We call patience a virtue and it truly is. In the book of Samuel in the Bible it says that when we “lack patience, we miss out on blessings.” That’s a good way to think of it. Patience has its own rewards. It enables us to be present in a given situation and appreciate it for what it is, and when we can do that, the present moments releases for us its own unique gift, lesson or blessing.
I struggle with patience as so many of us do. I want to get to the next thing, the next event, the next moment, and if I think someone or something is keeping me from it, I can easily become agitated or frustrated. But really, is there anything more important than this very moment? Is there anything more valuable than the time or space that I am currently occupying?
In my meditation course we are invited to concentrate on our breathing because our breathing is a function of our bodies, and our bodies have no choice but to live in the moment.
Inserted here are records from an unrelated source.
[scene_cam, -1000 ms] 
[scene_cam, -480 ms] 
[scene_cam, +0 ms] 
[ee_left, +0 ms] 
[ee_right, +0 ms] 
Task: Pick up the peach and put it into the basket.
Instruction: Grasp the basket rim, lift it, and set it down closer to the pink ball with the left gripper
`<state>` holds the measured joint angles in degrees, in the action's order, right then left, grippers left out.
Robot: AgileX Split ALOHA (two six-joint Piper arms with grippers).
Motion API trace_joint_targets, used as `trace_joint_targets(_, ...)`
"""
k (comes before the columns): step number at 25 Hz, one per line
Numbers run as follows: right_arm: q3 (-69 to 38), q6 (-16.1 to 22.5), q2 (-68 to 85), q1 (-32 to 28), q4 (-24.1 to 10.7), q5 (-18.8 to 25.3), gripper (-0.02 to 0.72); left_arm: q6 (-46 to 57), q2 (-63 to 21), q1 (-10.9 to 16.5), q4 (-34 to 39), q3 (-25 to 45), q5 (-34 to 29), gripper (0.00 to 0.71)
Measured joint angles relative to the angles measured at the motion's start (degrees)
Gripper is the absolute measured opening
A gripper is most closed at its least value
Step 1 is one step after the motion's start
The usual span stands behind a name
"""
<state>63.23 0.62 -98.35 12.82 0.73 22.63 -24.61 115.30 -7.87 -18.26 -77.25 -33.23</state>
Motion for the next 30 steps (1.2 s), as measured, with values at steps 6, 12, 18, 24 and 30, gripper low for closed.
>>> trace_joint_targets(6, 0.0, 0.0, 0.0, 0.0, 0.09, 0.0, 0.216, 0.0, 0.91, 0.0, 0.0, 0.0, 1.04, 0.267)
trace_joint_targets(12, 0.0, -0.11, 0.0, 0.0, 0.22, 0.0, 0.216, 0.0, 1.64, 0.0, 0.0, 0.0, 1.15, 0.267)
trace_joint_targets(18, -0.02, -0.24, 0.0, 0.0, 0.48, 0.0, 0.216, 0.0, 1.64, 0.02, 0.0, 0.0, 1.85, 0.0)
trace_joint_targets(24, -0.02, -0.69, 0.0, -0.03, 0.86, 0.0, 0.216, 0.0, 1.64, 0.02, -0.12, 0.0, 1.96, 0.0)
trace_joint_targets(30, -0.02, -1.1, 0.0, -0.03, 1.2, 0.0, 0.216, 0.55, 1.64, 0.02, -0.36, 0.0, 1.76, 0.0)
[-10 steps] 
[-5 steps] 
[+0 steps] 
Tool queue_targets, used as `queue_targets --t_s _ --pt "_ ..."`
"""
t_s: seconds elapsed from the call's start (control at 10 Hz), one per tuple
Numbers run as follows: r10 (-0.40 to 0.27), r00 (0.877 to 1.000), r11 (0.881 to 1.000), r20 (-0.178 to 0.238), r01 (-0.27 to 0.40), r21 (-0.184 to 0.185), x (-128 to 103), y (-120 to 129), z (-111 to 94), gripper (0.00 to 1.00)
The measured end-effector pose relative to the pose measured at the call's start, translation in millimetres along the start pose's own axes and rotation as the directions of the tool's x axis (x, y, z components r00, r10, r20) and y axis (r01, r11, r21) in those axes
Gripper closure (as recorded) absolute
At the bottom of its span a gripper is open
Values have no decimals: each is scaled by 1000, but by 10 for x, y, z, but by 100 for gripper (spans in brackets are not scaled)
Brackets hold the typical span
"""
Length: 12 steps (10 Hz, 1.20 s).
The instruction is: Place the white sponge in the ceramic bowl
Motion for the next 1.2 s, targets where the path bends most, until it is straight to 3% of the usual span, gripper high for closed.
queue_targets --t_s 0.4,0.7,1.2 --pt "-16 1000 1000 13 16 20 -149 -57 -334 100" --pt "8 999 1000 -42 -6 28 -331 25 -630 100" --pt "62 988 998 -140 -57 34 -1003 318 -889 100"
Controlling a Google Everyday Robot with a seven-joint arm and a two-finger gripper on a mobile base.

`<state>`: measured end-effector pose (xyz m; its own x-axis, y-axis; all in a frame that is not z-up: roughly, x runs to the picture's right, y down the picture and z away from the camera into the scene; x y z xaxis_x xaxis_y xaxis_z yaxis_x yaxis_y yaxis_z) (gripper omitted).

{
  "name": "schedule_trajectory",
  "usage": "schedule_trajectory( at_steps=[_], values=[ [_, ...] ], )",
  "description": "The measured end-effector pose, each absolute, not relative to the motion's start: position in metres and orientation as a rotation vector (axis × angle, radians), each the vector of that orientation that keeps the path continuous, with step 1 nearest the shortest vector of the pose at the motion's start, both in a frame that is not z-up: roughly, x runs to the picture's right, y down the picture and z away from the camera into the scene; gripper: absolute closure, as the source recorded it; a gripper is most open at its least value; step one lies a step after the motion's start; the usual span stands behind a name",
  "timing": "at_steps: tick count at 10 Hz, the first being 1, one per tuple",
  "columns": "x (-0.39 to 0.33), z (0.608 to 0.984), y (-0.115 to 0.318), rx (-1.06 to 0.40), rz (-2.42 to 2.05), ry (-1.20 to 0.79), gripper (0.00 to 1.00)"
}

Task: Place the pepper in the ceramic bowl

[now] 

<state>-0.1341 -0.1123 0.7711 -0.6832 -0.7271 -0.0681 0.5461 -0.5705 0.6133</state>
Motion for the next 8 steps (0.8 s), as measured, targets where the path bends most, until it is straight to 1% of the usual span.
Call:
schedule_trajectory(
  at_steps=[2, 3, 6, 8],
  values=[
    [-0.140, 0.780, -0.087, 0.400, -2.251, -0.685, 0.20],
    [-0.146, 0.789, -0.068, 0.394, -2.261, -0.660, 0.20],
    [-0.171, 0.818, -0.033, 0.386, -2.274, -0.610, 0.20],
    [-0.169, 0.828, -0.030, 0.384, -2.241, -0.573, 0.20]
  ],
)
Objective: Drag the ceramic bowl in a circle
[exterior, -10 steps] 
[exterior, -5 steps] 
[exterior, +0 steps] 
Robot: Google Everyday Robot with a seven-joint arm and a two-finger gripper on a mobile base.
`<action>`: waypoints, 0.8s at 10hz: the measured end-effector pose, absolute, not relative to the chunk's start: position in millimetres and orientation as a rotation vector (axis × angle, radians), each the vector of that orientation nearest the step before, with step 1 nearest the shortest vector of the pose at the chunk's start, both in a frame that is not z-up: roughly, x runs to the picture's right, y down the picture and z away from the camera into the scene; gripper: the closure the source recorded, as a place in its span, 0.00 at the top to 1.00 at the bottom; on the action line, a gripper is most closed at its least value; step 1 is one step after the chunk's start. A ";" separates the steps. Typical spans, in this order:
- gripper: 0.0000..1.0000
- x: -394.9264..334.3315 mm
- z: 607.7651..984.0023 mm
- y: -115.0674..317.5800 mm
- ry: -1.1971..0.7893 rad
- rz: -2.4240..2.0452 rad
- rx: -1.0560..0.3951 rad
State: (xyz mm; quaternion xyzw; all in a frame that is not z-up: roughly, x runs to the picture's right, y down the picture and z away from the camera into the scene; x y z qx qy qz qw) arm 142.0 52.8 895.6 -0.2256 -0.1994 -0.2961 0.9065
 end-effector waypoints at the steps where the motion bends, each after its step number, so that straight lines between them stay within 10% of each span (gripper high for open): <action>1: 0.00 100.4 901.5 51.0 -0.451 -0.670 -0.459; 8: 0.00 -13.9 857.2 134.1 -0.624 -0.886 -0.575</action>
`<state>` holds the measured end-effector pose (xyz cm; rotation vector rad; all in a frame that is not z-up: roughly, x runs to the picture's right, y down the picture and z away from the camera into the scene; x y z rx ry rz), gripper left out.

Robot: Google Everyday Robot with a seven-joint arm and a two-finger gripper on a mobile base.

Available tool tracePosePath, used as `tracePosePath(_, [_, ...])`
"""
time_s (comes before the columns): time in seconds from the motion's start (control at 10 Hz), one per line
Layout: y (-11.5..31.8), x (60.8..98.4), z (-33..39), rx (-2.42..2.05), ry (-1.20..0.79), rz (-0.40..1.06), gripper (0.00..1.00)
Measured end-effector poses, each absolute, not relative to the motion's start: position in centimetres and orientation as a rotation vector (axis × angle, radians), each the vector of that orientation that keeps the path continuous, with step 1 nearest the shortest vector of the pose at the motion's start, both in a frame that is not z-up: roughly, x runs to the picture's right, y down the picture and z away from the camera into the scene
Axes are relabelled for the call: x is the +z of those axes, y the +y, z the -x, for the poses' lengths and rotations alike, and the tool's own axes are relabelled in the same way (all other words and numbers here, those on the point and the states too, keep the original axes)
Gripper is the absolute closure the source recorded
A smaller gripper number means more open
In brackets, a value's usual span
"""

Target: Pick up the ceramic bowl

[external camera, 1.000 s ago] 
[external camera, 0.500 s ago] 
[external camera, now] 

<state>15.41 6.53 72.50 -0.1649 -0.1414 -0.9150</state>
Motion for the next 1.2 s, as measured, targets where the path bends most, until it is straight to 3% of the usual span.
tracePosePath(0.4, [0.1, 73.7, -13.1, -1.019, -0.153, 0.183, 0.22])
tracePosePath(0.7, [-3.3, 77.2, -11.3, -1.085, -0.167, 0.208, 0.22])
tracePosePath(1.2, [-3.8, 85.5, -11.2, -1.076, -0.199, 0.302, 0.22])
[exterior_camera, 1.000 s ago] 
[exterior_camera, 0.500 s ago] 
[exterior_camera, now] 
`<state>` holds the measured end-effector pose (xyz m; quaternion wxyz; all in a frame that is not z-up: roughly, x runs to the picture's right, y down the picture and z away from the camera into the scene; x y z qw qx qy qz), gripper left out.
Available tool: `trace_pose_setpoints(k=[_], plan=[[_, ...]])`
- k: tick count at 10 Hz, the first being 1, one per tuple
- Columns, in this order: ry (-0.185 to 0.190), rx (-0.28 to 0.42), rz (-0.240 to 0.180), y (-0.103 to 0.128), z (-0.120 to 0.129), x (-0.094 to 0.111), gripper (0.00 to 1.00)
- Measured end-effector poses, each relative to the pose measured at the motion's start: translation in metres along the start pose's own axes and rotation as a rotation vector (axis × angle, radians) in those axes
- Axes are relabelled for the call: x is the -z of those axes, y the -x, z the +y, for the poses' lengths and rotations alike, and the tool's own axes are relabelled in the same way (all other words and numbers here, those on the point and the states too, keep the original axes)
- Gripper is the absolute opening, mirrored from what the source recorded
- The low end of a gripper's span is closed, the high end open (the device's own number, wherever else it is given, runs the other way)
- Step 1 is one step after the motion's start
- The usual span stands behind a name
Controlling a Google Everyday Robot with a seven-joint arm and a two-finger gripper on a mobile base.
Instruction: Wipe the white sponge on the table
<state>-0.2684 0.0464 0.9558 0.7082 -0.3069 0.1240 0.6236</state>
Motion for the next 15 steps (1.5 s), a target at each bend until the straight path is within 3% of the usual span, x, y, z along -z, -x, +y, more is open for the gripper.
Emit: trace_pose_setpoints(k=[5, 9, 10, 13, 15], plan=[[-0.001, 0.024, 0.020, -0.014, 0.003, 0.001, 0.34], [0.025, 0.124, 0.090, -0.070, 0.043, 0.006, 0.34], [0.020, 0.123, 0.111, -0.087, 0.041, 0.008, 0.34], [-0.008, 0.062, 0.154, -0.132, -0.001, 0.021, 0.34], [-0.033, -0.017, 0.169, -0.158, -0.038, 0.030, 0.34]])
Our minds can race back and forth, our thoughts deflect us away from the here and now, but our breathing is locked in time. Like the beating of our hearts, our breath is the rhythm of time. It brings us back to the importance of each moment.
Eckhart Tolle put it this way, “most humans are never fully present in the now, because unconsciously they believe that the next moment must be more important than this one. But then you miss your whole live which is never not now. And that’s a revelation for some people. To realize that your life is only ever now.”
Patience is more than a virtue, it is a vehicle that helps us to appreciate the blessings that are found in each moment. Today I am grateful for the gentle reminder that time goes by, and I want to make the most of each day, each moment, each breath.